**WORK ITEM:**
What you should give back is a precise copy of the lines below from the one containing "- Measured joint" through the one containing "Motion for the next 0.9", with no pictures.

----

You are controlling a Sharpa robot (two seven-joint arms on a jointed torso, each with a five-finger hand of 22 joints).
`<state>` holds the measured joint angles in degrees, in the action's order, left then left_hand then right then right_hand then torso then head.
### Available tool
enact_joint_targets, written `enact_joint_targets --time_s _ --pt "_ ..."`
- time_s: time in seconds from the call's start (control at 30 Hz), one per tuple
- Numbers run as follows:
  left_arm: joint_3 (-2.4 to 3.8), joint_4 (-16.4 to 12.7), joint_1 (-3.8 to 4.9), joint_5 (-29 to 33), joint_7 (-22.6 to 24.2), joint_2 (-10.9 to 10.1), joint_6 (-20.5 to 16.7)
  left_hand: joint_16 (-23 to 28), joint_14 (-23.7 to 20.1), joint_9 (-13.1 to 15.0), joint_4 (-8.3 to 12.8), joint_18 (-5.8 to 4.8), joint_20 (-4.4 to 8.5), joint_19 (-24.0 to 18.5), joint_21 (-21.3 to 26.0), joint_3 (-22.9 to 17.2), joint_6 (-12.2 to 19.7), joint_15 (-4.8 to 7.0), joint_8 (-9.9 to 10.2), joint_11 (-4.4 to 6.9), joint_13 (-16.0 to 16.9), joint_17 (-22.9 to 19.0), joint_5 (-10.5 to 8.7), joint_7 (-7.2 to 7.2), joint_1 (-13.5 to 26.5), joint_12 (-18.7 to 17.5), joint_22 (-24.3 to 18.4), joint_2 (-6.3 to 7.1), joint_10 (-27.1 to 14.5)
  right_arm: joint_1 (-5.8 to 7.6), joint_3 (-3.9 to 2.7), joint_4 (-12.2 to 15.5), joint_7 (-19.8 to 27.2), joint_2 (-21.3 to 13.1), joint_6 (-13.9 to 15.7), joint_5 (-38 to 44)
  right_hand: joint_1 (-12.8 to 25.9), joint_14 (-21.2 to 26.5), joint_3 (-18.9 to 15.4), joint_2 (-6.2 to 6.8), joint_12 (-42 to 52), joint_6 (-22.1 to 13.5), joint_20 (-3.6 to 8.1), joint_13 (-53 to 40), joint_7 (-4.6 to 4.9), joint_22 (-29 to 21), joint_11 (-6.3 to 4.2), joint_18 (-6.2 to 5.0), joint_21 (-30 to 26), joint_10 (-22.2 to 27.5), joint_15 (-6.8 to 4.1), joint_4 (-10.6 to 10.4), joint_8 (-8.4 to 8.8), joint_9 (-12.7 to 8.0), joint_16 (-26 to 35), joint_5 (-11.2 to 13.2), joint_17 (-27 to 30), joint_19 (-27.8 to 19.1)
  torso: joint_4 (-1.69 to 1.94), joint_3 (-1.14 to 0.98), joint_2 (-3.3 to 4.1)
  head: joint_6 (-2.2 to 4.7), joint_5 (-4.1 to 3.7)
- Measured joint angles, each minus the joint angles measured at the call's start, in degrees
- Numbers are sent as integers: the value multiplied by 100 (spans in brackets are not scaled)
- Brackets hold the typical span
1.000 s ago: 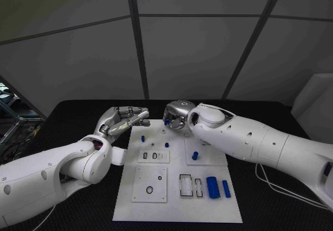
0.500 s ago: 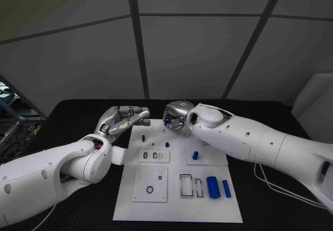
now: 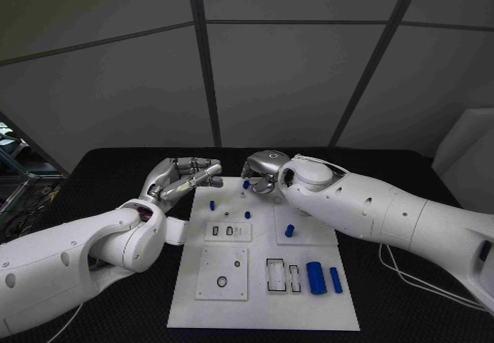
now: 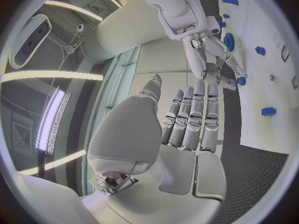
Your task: Assemble the parts on the task board
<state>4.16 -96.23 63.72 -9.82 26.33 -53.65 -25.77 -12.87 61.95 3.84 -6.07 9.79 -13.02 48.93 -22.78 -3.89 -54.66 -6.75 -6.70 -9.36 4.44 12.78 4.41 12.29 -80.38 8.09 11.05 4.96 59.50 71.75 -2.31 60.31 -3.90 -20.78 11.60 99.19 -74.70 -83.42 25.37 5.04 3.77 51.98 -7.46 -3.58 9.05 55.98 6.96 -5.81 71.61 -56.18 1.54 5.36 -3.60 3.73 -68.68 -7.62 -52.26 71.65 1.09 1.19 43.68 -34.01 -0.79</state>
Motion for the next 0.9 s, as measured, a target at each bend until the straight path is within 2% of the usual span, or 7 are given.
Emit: enact_joint_targets --time_s 0.3,0.43,0.57,0.67,0.7,0.87,0.9 --pt "0 3 1 4 -10 -39 11 0 0 0 0 0 0 0 0 0 0 0 0 0 0 0 0 0 0 0 0 0 0 -2 0 946 -40 -861 228 -26 0 0 -64 0 246 132 26 -38 67 110 -60 1 17 -190 0 -64 -37 47 29 0 15 73 -14 -11 -12 20 -2" --pt "0 17 0 11 -14 -52 16 0 0 0 0 0 -21 -21 0 0 0 0 22 0 0 0 0 0 0 0 0 0 0 -3 -8 1417 -88 -1404 375 -198 160 -68 -179 129 702 253 68 -192 85 831 -166 1 456 -1051 -79 -201 -63 64 -425 0 -667 504 -36 -24 -29 30 -14" --pt "-1 28 0 16 -15 -59 22 0 0 0 0 0 -21 -21 0 0 0 0 22 0 1 -1 0 0 0 0 0 0 0 -3 -16 1698 -171 -1841 437 -599 378 -61 -591 350 1257 139 198 -544 -28 1245 -318 97 713 -1863 -232 -364 -16 36 -718 -157 -1067 714 -65 -37 -47 41 -18" --pt "-1 39 0 19 -16 -60 25 0 0 0 0 0 -21 -21 0 0 0 0 22 0 1 0 0 0 0 0 0 0 0 -2 -21 1756 -262 -2013 432 -932 314 -52 -1185 407 1954 76 275 -1211 -91 1537 -389 106 886 -1988 -301 -605 -57 43 -955 -224 -1397 875 -85 -48 -57 42 -19" --pt "-1 43 0 19 -17 -58 27 0 0 0 0 0 -21 -21 0 0 0 0 22 0 1 3 0 0 0 0 0 0 0 -2 -22 1759 -300 -2058 417 -1050 190 -52 -1495 388 2572 26 265 -1827 -118 1682 -381 209 969 -1977 -301 -748 -91 54 -1092 -307 -1608 933 -87 -50 -59 42 -19" --pt "-1 60 0 22 -19 -45 35 0 0 0 0 0 -21 -21 0 0 0 0 22 0 1 5 0 0 0 0 0 0 0 -1 -24 1661 -453 -2109 292 -1398 -94 -64 -2132 239 5399 -96 190 -4893 -16 1897 -326 228 1206 -1884 -288 -1184 -224 88 -1517 -454 -2243 1123 -90 -53 -60 49 -43" --pt "-1 63 0 22 -20 -43 37 0 0 0 0 0 -21 -21 0 0 0 0 21 0 1 5 0 0 0 0 0 0 0 -1 -24 1631 -478 -2103 260 -1444 -130 -70 -2199 204 5765 -133 198 -5307 -7 1897 -303 228 1243 -1907 -232 -1251 -256 90 -1577 -484 -2259 1143 -90 -53 -60 49 -46"
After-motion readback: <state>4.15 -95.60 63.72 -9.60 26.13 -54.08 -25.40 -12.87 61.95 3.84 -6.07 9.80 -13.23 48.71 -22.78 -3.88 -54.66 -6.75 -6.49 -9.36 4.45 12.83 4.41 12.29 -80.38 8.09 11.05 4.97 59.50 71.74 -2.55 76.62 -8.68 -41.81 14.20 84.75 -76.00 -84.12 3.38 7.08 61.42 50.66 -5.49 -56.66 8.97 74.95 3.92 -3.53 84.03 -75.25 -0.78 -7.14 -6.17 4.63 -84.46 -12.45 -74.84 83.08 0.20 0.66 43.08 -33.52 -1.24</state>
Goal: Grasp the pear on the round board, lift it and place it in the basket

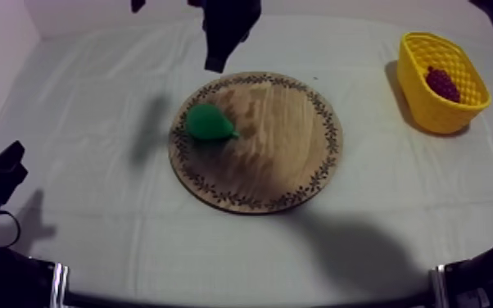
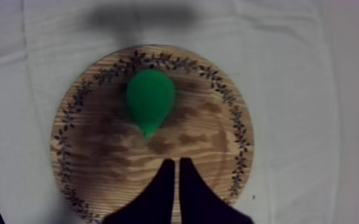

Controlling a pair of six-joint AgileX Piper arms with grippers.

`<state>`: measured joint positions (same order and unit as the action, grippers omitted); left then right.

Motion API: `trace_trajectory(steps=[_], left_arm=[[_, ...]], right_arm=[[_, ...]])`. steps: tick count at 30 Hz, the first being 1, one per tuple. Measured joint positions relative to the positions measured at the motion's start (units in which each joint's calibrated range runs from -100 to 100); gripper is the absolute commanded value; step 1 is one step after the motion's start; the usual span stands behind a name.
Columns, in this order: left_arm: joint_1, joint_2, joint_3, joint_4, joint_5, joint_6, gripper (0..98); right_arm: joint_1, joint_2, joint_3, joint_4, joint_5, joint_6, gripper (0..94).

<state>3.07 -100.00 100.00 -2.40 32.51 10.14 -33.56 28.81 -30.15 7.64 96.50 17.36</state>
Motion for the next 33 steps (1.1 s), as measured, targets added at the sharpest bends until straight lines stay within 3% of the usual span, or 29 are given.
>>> trace_trajectory(steps=[10,12,17,20,26,33], left_arm=[[0.0,0.0,0.0,0.0,0.0,0.0,0.1],[0.0,0.0,0.0,0.0,0.0,0.0,0.1],[0.0,0.0,0.0,0.0,0.0,0.0,0.1],[0.0,0.0,0.0,0.0,0.0,0.0,0.1],[0.0,0.0,0.0,0.0,0.0,0.0,0.1],[0.0,0.0,0.0,0.0,0.0,0.0,0.1]], right_arm=[[-1.0,1.2,-0.8,0.0,1.5,-0.6,3.6],[-1.0,1.7,-0.9,-0.9,1.5,-0.5,11.7],[-1.2,2.6,-0.9,-1.0,1.6,-0.7,43.3],[-1.4,3.0,-1.4,-0.7,1.6,-1.6,55.0],[-1.6,3.4,-1.6,-0.4,1.6,-1.0,66.3],[-1.4,4.4,-3.0,-0.5,1.6,0.9,69.5]])
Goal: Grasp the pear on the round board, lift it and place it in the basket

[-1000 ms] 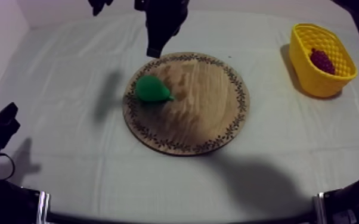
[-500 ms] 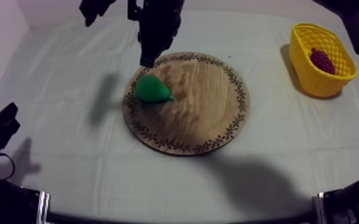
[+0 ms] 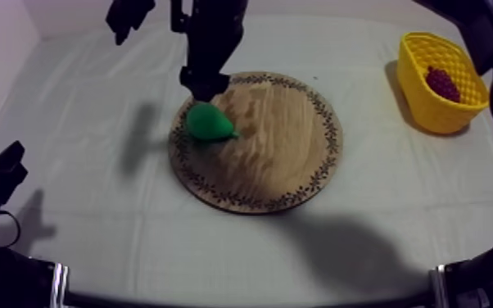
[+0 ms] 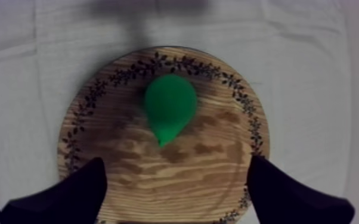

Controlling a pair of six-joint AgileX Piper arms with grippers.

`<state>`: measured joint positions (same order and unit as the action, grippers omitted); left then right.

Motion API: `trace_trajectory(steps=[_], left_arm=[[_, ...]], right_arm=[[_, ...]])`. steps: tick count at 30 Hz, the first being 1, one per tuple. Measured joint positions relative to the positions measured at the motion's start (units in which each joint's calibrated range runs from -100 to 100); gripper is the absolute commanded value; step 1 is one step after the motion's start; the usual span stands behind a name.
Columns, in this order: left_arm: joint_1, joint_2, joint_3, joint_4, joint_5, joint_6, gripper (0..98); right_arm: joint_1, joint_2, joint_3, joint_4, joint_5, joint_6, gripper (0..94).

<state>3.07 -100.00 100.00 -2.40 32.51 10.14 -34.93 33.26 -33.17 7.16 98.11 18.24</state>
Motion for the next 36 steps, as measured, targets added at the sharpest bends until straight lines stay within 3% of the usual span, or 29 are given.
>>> trace_trajectory(steps=[24,36], left_arm=[[0.0,0.0,0.0,0.0,0.0,0.0,0.1],[0.0,0.0,0.0,0.0,0.0,0.0,0.1]], right_arm=[[1.8,14.3,-2.5,-3.1,-3.5,2.7,67.2],[1.8,22.5,-7.7,-3.0,-5.0,3.4,62.8]])
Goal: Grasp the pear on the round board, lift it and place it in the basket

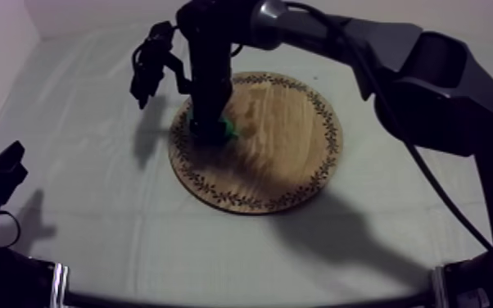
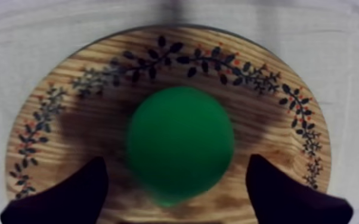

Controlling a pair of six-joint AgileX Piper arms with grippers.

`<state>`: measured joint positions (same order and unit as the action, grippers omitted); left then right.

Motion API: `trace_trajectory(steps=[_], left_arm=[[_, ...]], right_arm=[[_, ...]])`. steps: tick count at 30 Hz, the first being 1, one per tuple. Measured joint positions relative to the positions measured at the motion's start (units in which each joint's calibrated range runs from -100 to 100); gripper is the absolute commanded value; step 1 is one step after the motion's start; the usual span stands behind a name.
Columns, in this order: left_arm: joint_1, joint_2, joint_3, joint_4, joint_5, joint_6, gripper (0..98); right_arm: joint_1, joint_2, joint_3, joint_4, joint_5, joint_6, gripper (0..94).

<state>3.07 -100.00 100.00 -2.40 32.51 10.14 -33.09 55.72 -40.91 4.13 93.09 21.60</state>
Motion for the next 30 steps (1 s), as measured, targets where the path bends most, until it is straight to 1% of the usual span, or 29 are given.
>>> trace_trajectory(steps=[7,13,16,23,30], left_arm=[[0.0,0.0,0.0,0.0,0.0,0.0,0.1],[0.0,0.0,0.0,0.0,0.0,0.0,0.1],[0.0,0.0,0.0,0.0,0.0,0.0,0.1],[0.0,0.0,0.0,0.0,0.0,0.0,0.1],[0.0,0.0,0.0,0.0,0.0,0.0,0.1]], right_arm=[[-0.1,2.5,-0.9,0.2,-1.3,0.9,55.8],[-0.6,2.8,-0.7,-0.5,-1.5,1.9,44.4],[-0.9,2.8,-0.6,-0.7,-1.6,2.1,40.8],[-0.7,0.8,0.0,-0.5,-3.0,1.9,39.1],[1.7,-6.3,2.8,2.7,-7.7,1.1,40.3]])
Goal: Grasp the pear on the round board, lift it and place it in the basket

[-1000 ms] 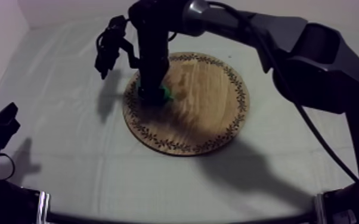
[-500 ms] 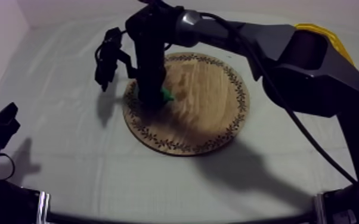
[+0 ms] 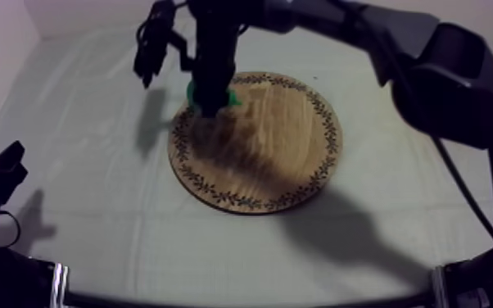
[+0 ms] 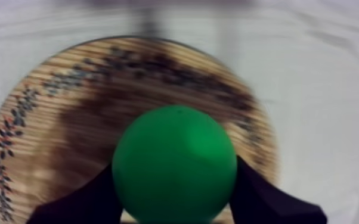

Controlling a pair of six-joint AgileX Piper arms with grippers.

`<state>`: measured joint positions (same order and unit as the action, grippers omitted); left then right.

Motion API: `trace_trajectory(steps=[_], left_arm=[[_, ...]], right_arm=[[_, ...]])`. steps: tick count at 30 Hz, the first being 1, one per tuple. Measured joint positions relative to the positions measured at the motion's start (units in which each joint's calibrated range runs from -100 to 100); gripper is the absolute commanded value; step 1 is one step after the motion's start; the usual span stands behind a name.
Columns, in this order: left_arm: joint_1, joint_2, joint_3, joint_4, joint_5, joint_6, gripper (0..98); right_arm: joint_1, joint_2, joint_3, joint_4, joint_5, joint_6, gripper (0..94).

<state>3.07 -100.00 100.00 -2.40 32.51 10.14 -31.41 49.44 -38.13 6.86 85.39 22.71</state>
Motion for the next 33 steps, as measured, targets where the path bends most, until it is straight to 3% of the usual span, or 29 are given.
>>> trace_trajectory(steps=[14,25,33], left_arm=[[0.0,0.0,0.0,0.0,0.0,0.0,0.1],[0.0,0.0,0.0,0.0,0.0,0.0,0.1],[0.0,0.0,0.0,0.0,0.0,0.0,0.1]], right_arm=[[9.4,-19.3,10.7,5.5,-10.5,-3.6,42.0],[18.1,-35.2,24.7,7.4,-14.1,-12.1,42.0],[26.1,-38.8,31.4,8.8,-16.7,-17.0,43.9]])
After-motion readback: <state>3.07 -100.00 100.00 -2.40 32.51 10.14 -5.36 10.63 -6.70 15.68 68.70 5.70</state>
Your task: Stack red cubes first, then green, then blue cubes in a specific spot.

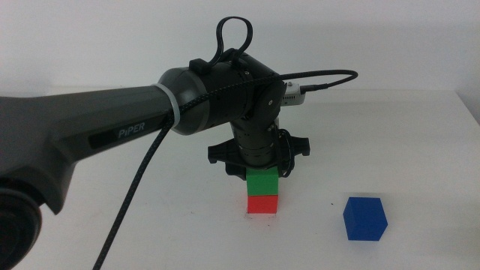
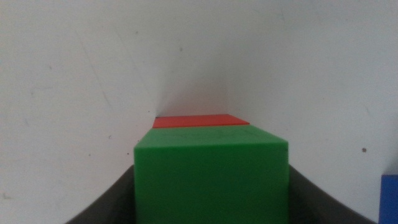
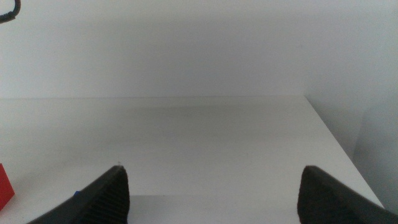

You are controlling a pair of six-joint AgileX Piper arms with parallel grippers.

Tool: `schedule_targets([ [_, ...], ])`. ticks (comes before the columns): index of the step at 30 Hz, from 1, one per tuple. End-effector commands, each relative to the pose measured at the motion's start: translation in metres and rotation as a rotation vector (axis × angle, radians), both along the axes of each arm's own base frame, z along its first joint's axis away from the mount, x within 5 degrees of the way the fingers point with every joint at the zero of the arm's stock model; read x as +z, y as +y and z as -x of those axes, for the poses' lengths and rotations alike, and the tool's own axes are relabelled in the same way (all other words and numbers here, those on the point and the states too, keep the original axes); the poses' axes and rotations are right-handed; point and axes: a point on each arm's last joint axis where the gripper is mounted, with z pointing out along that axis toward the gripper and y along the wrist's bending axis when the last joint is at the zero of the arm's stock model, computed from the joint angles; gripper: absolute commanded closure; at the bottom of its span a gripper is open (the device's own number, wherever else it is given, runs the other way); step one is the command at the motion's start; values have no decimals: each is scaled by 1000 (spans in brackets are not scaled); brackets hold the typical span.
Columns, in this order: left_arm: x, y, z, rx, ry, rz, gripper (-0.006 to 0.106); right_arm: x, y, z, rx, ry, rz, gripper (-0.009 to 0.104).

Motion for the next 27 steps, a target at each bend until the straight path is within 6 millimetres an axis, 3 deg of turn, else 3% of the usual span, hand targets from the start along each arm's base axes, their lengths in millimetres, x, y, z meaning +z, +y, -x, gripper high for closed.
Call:
schedule_targets([
  [1,-1,0,0,6,-5,1,89,0,-1,0,-9,-13,16,3],
  [7,-10,-3,-1,-1,11,3,88,0,-1,0,-9,-13,16,3],
  [10,-10,-3,-1,-1,11,3,80,0,-1,0,-9,-13,16,3],
  [11,-10,-3,-1,-6,16,3,32,0,-1,0,-9,-13,16,3],
  [15,3,-2,1,-54,-1,2,7,0,-1,0,-9,-13,16,3],
  [17,24,1,4,-78,-41,25,7,0,-1,0,-9,-13,16,3],
  [21,94,17,21,-232,-202,72,7,0,-1,0,-9,-13,16,3],
  [23,133,33,39,-309,-272,72,7,0,-1,0,-9,-13,16,3],
  [27,205,79,93,-518,-412,78,7,0,-1,0,-9,-13,16,3],
])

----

**SOLVED EXERCISE:**
- Measured joint angles, each minus the joint angles measured at the call's start, in degrees
- Numbers are sent as integers: the value multiplied by 100 (spans in brackets are not scaled)
- Brackets hold the typical span
1.000 s ago: 
0.500 s ago: 
now: 
now: 
Your task: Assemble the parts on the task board
<state>4.16 -96.23 63.72 -9.82 26.33 -53.65 -25.77 -12.87 61.95 3.84 -6.07 9.79 -13.02 48.93 -22.78 -3.89 -54.66 -6.75 -6.70 -9.36 4.44 12.78 4.41 12.29 -80.38 8.09 11.05 4.96 59.50 71.75 -2.31 60.31 -3.90 -20.78 11.60 99.19 -74.70 -83.42 25.37 5.04 3.77 51.98 -7.46 -3.58 9.05 55.98 6.96 -5.81 71.61 -56.18 1.54 5.36 -3.60 3.73 -68.68 -7.62 -52.26 71.65 1.09 1.19 43.68 -34.01 -0.79</state>
Motion for the next 0.9 s, as measured, a target at each bend until the straight path is within 2% of the usual span, or 7 are given.

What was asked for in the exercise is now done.